Kaplan, vice president of client experience for the matchmaking service Three-Day Rule, said men are "afraid to approach women for fear of being too aggressive or forward.” In turn, women “have been conditioned to be surprised and almost confused or put off when a guy makes a move to say hello at a bar.”

One woman, a community organizer from West Philly who’s in her early 30s and frequently goes out with people she meets on dating apps, said she likes to bring up #MeToo early in conversations with men as a litmus test of respect. She said since the movement took off in 2017, “it’s not like men are any better or different, it’s just they’ve learned more what they are and aren’t supposed to say.”

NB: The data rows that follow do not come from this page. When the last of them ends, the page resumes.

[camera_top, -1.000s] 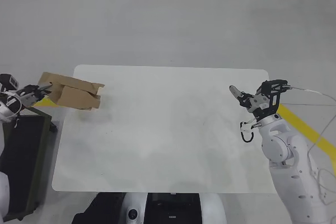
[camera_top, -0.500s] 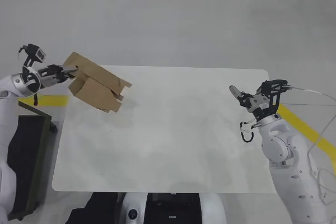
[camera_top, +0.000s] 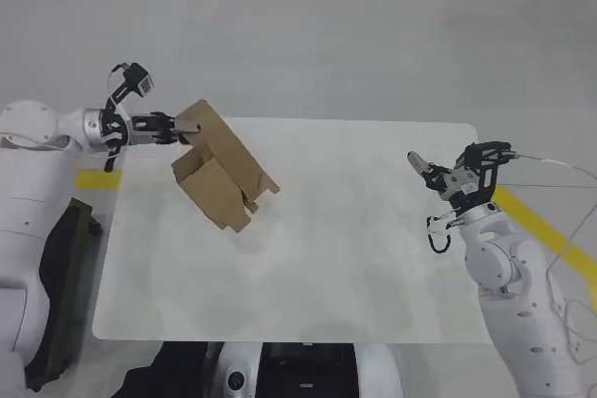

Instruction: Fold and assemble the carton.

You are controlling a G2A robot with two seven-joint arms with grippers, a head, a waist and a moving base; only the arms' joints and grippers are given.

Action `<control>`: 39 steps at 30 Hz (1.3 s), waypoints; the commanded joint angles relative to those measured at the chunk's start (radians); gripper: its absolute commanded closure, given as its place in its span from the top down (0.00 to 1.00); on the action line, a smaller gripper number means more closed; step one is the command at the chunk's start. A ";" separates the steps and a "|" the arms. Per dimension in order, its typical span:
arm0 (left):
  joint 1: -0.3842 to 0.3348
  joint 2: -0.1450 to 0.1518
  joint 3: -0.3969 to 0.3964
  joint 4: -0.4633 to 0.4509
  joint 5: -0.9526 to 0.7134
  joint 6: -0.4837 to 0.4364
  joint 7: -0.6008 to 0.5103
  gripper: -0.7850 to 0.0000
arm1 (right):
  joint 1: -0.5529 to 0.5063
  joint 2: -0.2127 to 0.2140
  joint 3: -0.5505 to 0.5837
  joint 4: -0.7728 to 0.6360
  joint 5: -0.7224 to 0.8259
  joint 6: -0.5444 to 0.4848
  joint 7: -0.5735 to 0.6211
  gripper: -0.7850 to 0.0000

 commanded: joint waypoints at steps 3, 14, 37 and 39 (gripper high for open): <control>-0.020 -0.018 0.079 -0.049 0.020 0.005 -0.005 0.00 | 0.000 0.000 0.000 0.000 0.000 0.000 0.000 1.00; -0.053 -0.056 0.265 -0.128 0.035 -0.005 0.005 0.00 | 0.000 0.000 0.000 0.000 0.000 0.000 0.000 1.00; -0.098 -0.076 0.330 -0.116 0.002 -0.027 0.027 0.00 | 0.000 0.000 0.000 0.000 0.000 0.000 0.000 1.00; -0.098 -0.076 0.330 -0.116 0.002 -0.027 0.027 0.00 | 0.000 0.000 0.000 0.000 0.000 0.000 0.000 1.00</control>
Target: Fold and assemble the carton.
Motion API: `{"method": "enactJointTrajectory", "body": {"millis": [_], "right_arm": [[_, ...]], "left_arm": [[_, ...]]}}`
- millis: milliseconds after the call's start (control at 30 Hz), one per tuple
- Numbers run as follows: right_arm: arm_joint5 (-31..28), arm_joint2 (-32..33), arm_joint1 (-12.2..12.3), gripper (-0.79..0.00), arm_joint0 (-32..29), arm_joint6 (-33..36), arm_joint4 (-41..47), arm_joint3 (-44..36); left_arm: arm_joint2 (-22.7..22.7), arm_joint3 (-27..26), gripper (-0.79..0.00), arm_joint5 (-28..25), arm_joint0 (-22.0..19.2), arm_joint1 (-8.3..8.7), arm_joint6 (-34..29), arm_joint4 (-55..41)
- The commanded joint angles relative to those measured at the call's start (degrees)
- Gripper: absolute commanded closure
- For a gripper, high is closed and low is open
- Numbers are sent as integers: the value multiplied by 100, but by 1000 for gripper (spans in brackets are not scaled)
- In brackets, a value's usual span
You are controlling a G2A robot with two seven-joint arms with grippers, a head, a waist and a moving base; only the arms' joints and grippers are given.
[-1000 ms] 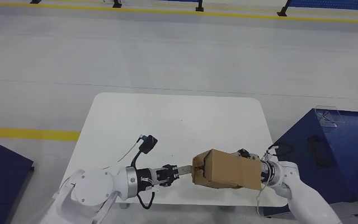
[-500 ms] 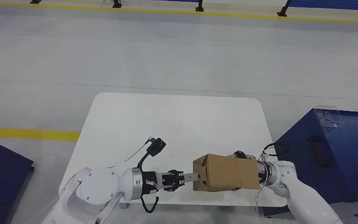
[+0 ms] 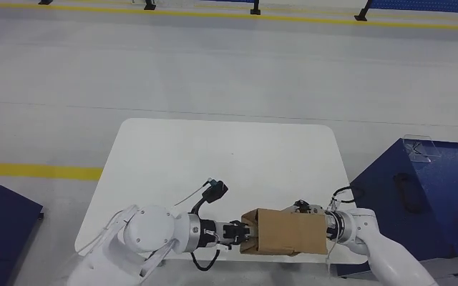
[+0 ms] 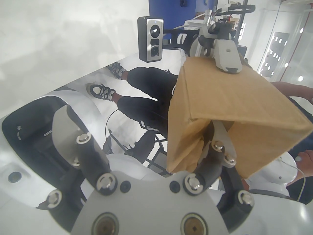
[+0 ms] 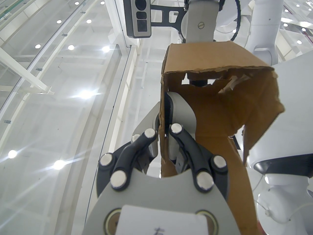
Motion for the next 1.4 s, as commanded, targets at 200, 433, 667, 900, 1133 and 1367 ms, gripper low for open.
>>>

The woman, who asked to speak anonymously to talk about her exes, said sometimes she “screens” potential dates with a call. She’s tried this a few times, and once averted a date with a guy who was clever on Tinder but “aggressive” on the phone.“I’m really glad I didn’t waste an evening and makeup to talk to him in real life,” she said.

Kaplan said clients in their 40s and older feel comfortable with a call before the first date. Those in their 30s and younger are “totally spooked” by it.

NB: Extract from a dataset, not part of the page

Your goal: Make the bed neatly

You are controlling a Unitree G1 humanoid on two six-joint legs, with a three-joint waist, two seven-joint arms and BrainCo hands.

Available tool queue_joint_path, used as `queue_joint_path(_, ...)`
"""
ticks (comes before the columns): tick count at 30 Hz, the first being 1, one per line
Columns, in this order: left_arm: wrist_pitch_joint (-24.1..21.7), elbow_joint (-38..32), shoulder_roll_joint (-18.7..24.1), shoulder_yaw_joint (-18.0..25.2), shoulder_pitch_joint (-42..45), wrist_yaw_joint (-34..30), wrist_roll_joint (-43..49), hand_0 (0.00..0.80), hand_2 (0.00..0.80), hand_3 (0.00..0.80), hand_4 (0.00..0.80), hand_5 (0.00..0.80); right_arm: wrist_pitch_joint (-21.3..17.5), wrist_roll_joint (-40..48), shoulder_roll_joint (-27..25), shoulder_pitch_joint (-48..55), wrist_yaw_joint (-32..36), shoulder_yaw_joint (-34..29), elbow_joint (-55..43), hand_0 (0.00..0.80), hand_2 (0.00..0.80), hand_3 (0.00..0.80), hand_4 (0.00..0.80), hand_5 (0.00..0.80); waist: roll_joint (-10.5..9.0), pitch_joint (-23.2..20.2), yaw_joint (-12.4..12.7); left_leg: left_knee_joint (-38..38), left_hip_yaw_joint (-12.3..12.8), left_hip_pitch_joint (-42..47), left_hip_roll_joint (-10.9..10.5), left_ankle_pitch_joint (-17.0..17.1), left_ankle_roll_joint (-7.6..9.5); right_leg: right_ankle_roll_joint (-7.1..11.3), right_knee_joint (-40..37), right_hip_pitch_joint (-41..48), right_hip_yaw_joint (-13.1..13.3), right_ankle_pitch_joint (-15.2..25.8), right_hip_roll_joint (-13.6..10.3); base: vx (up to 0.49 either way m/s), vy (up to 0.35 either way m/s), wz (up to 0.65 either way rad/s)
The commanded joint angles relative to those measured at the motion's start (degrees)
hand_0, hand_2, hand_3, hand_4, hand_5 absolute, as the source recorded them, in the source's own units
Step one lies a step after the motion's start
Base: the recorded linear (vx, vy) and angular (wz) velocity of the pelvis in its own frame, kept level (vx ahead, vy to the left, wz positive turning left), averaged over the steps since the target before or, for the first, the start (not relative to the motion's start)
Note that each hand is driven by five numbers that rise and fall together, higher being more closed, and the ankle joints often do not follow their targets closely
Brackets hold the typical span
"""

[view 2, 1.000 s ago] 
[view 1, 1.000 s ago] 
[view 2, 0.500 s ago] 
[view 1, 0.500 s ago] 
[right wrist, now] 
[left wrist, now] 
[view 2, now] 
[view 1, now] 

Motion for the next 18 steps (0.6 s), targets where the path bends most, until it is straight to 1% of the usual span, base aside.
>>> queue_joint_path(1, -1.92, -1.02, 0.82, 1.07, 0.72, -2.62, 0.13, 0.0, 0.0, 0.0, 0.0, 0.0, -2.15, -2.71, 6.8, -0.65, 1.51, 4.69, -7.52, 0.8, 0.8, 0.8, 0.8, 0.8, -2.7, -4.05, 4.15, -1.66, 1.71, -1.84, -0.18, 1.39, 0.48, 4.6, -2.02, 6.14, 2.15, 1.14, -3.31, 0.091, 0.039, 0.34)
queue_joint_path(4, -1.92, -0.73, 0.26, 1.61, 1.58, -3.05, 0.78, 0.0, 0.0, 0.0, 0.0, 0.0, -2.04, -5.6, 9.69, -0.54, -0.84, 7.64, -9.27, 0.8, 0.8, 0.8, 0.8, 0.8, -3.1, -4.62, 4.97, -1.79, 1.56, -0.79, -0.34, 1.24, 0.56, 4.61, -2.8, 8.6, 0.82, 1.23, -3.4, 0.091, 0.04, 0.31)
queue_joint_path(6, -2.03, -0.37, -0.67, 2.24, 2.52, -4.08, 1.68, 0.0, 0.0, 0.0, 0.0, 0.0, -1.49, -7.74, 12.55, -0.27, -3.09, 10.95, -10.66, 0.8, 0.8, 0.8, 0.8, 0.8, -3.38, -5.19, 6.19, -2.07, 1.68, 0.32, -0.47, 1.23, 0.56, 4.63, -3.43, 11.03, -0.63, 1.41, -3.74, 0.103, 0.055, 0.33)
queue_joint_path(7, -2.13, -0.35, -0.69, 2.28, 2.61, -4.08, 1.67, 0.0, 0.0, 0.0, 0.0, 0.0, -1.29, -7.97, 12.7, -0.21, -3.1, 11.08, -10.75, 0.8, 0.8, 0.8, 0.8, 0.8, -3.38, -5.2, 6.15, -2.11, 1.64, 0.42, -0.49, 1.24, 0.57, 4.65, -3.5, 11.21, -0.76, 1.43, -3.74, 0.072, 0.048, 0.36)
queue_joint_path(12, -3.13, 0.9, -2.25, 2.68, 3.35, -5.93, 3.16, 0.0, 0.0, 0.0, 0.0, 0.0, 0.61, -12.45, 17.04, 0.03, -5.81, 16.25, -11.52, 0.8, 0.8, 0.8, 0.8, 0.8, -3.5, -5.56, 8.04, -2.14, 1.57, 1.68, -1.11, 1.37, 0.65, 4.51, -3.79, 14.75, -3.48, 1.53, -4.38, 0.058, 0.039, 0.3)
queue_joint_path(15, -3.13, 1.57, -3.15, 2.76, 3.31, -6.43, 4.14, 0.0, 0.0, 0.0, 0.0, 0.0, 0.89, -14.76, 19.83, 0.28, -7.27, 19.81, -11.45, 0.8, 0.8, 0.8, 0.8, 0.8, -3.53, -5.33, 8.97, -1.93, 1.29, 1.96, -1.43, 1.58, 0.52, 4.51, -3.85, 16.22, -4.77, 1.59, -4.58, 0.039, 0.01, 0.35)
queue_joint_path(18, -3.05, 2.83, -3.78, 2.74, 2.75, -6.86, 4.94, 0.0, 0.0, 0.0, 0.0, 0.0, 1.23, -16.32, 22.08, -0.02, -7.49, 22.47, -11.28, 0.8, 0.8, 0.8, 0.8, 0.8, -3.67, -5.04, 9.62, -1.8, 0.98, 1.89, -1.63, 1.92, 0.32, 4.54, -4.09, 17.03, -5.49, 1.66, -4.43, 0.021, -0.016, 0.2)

A 69-year-old retired headhunter from Bryn Mawr, who asked for anonymity, says she treats men she meets on Match like she’s meeting them in person. If someone messages her, she always responds (even if she’s not interested) by thanking them for reaching out, commenting something positive, and wishing them luck. She said treating online dating “transactionally” is “commoditizing the people with whom you’re interacting."

“I found a lot of people don’t employ social graces on the internet,” she said.

Social graces can be smoother on apps that allow for more up-front explanation. Amber Auslander, a 20-year-old University of Pennsylvania student who identifies as queer and prefers polyamory (being in multiple relationships with the consent of everyone involved), said OKCupid’s interface has more space to explain preferences than other apps. “Tinder is more like, ‘4/20-friendly, I’m a Pisces,’” she said.

She said dating online takes the guesswork out. Her profile says she prefers polyamory, so someone who matches with her is fine with it. In person, “there’s this disclosure” than can be uncomfortable.

Auslander’s never seriously dated someone she met in person. Ditto for her friend Thyo Pierre-Louis, also a 20-year-old Penn student, who identifies as bigender and uses masculine pronouns. Pierre-Louis said he’s never approached someone for a date in person. “There’s this innate defensiveness,” he said, that can feel like, “Don’t talk to me, stranger.”

On the internet, that doesn’t exist. “It’s a completely different standard of privacy,” he said.

Edwards, the “Professional Wingman,” said easy access to information about potential mates gives people the ability to create the ideal person in a way they can’t at a bar or at Whole Foods — to swipe, Google, and message until they find the perfect match.

“But through the paradox of choice,” he said, “that person doesn’t exist.”